▼

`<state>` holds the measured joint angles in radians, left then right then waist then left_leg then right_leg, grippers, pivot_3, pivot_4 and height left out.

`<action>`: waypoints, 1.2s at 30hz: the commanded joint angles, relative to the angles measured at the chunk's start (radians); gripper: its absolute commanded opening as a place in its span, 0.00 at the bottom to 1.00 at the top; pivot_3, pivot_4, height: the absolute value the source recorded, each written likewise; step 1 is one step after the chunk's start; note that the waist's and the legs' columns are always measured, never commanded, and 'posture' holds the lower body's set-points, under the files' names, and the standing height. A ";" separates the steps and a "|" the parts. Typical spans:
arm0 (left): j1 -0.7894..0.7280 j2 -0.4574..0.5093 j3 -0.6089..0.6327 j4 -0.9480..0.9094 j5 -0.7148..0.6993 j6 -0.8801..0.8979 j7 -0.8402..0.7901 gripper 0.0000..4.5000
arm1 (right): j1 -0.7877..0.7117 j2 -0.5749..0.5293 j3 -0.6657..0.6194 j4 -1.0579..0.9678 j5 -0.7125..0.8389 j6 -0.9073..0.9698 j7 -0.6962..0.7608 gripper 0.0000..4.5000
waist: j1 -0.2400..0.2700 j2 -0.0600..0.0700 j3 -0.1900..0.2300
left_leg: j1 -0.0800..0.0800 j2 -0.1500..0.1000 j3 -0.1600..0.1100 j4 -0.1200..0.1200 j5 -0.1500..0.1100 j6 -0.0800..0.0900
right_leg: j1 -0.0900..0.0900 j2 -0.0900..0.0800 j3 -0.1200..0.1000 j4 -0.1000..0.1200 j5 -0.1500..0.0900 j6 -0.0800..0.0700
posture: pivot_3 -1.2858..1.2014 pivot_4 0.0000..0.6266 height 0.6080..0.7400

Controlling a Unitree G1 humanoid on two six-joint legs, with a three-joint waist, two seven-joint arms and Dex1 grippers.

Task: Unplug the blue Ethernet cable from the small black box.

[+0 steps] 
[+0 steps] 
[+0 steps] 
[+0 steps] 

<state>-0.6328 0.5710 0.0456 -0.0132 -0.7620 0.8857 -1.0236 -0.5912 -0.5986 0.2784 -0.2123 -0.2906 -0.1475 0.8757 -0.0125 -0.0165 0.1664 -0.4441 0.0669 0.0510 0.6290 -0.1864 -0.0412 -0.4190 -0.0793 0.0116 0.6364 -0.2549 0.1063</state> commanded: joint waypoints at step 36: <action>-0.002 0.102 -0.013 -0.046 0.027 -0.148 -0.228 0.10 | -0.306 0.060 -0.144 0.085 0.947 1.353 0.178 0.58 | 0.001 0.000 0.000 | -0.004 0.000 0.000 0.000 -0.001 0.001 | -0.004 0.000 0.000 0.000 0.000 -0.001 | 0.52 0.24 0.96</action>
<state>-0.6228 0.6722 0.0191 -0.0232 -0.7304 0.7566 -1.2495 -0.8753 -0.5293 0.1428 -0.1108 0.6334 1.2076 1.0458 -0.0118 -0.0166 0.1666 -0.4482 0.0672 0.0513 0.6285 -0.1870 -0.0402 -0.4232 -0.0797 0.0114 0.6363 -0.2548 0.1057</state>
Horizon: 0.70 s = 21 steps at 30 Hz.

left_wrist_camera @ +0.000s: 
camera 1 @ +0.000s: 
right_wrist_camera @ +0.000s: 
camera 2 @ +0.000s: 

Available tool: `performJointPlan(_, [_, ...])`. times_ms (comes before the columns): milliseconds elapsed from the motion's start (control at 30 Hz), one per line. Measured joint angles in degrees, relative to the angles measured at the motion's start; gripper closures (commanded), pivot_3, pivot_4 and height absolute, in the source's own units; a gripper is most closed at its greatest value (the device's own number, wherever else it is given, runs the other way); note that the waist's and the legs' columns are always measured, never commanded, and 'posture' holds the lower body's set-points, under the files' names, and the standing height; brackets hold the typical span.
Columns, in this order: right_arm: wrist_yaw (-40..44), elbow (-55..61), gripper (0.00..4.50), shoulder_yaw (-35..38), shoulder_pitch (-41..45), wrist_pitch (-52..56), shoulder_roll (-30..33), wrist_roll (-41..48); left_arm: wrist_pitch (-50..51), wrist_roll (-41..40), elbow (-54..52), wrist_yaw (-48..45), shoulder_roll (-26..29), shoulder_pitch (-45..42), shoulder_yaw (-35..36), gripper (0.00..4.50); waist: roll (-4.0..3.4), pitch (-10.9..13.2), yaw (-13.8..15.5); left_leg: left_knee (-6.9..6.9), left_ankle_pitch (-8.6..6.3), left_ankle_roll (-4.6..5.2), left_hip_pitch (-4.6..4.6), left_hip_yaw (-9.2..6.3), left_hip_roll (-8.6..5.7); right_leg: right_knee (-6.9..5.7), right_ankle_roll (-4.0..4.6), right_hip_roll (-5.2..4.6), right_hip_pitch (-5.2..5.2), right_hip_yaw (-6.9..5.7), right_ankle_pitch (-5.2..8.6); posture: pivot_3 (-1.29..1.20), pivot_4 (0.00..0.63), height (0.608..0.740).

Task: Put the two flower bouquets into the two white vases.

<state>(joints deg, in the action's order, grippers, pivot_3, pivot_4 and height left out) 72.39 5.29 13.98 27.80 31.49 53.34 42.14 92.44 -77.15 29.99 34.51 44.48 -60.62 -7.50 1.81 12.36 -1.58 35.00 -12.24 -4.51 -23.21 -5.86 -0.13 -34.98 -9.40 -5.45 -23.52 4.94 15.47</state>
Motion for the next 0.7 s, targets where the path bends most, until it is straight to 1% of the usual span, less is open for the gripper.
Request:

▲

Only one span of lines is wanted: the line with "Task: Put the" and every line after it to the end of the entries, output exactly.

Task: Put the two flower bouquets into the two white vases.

<state>(joints deg, in the action's order, grippers, pivot_3, pivot_4 and height left out) 72.39 5.29 13.98 27.80 31.49 53.34 42.14 92.44 -77.15 29.99 34.51 44.48 -60.62 -7.50 1.81 12.36 -1.58 35.00 -12.24 -4.51 -23.21 -5.86 -0.13 -34.98 -9.40 -5.45 -23.52 4.94 15.47</state>
Motion for the next 0.7 s, targets where the path bends most, until it is straight to 1% of the usual span, less is open for the gripper.
Request:

That concludes the response.